Darkest before the dawn

In the words of 80’s ballad badass, Michael Bolton ~

‘There’s a light. A certain kind of light. That never shone on me. I want my life to be lived with you’

This classic housewife-wet-knicker-inducing tune floats around my head continuously at the moment. The reason is not a new found love of the long haired stallion’s chart topping ballads {Although who can deny the greatness of ‘I said I loved you but I lied’} But a desire, as well as a real need, to see daylight. I have started a new job and being on an early shift means I am rising from my pit at 5am. I KNOW! Who knew I would ever be able to do it? Me, one of the UK’s, nay the worlds, best sleepers.

A woman who regularly harps on about naps, not being able to get out of bed or anytime before 6am being the middle of the night. Well, all that still applies my friends it’s just that needs must. And by needs I mean a regular wage.


I started the new job at the end of September. This meant that when I got out of the tube, at 6.25am {ready to start my 6.30am shift}, the sky was light. While the sun hadn’t risen just yet, the start of the day was making itself known to us random few walking down Regent Street. Dawn was mere minutes away and the day was slowly but surely beginning to commence

As the weeks continued though, and Autumn progressed, that dawn peepshow ceased to appear. On one particularly crisp, cloudless morning I left my flat and the moon was out. Not just arriving on the scene or saying it’s final goodbyes. It was up and clear and bright in a pitch black sky. As Florence told us ‘It’s always darkest before the dawn’  and it was a complete headfuck.

The trouble is I had left work the day before in the dark and obviously arrived home in the dark. I ate, slept and then woke up to start my next day of work…you guessed it, in the dark. Had I been asleep at all? When did Tuesday end and Wednesday beginning?

It slowly began to dawn on me {pun intended} how much natural light was missing from my day and just how much my body was physically craving it. Sitting for 7 hours a day in front of a large, bright desk top, in a corridor with no windows, started to affect my eyes. When the weather is cold and wet there are no lunch breaks outside or walks around the park. Regularly traveling underground, for the first time in 20 years, I found to be an unpleasant, unnatural experience.

My energy was low. My mood too. Fears of turning into a sallow tinged, husk of a woman began to pepper my thoughts. What if my hair started falling out? What if I started to actually look like I was in my forties?


I googled the side effects of a severe lack of sunlight and found what I was already experiencing ~ Low moods, lack of energy ~ along with craving carbohydrates and gaining weight. The metabolism of a forty year old woman who already loves bread does not need this.
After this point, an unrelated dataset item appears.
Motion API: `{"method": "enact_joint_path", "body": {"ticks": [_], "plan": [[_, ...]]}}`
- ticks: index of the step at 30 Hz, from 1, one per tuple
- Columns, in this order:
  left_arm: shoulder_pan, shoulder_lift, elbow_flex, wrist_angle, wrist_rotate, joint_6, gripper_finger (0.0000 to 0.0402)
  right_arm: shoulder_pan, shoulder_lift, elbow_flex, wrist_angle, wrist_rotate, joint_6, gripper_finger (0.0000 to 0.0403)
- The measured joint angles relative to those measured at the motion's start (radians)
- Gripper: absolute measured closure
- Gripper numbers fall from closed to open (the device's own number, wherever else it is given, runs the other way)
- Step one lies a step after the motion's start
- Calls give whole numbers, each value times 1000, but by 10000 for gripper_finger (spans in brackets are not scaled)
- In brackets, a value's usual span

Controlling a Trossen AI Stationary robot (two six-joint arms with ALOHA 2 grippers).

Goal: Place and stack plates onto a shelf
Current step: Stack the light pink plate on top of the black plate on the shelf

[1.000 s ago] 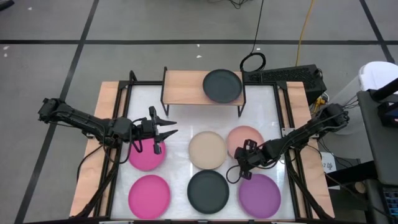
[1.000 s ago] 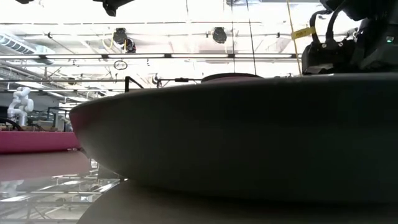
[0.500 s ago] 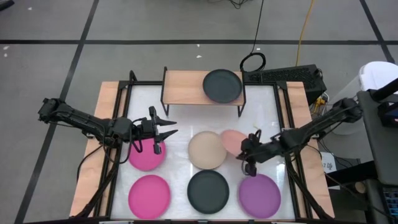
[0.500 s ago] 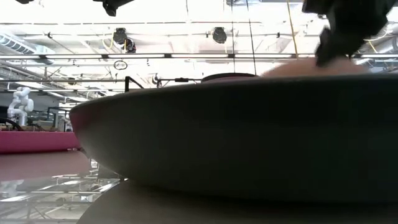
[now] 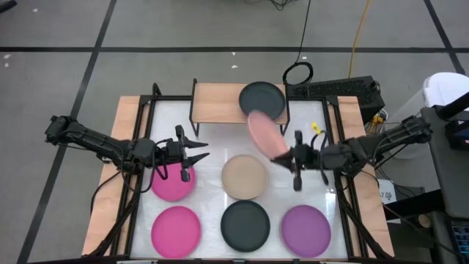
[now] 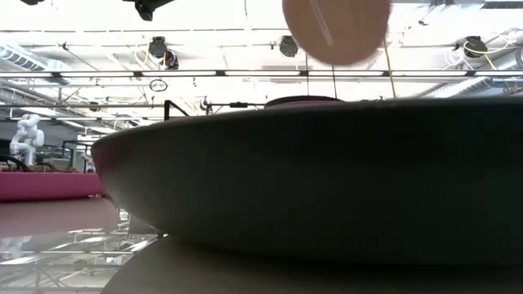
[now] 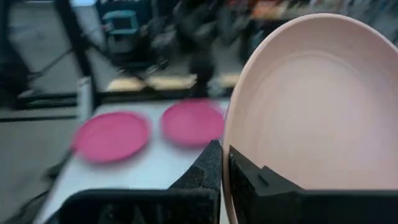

I’ve always known it’s not the temperatures of Summer that I miss. It’s the sun’s bright light itself. I don’t know how those Scandi countries survive with so few hours of daylight. New York in January can be a cruel and bitterly harsh place but for me I am in my element. I am wrapped up like a Inuit, face towards the sun, injecting Vitamin D directly into my eyeballs. Give me freezing and bright any day over warm and overcast. Sadly that’s rarely an option in the UK where drizzle, low clouds and a dull greyness are the unappealing norm.

I was determined not to let my new existence became dark and desolate. Working a new shift pattern will not break me! I thought to myself. The quest to seek out each day’s light began.

Every time I pass the double doors on my floor I will step out onto the small patio and raise my face to that gorgeous light. Regardless of whether it’s shrouded in grey clouds it’s better than the darkness of pre 6.30am. If there is a patch of blue sky above, or even better, the actual sun makes an appearance then I am elated!

‘Come get your Vit D’ I call out to the other girls. We stand together like huddled penguins. Eyes closed, heads raised, bathing in the healing lushness of daylight.


Although it adds a good 40 minutes to my journey, I’ve started to take the bus home. A 10 minute walk outside and then a seat at the top of the bus provides ample light intake and makes me feel like I’m experiencing an actual day. In my flat the last of the afternoon light comes through my bedroom window. I potter around in there and sometimes just sit* watching as the light hits my shelves and streams across my bed. Days off are spent outside as much as possible. Sunglasses are often left at home as I walk with my head held high drinking in the sun’s offering. I start to feel like myself again. I also start to pity Michael Bolton who never got to bath in that certain kind of light. Didn’t seem to affect his hair though.



*I’m taking a nap…course I am. I’ve been up since 5am!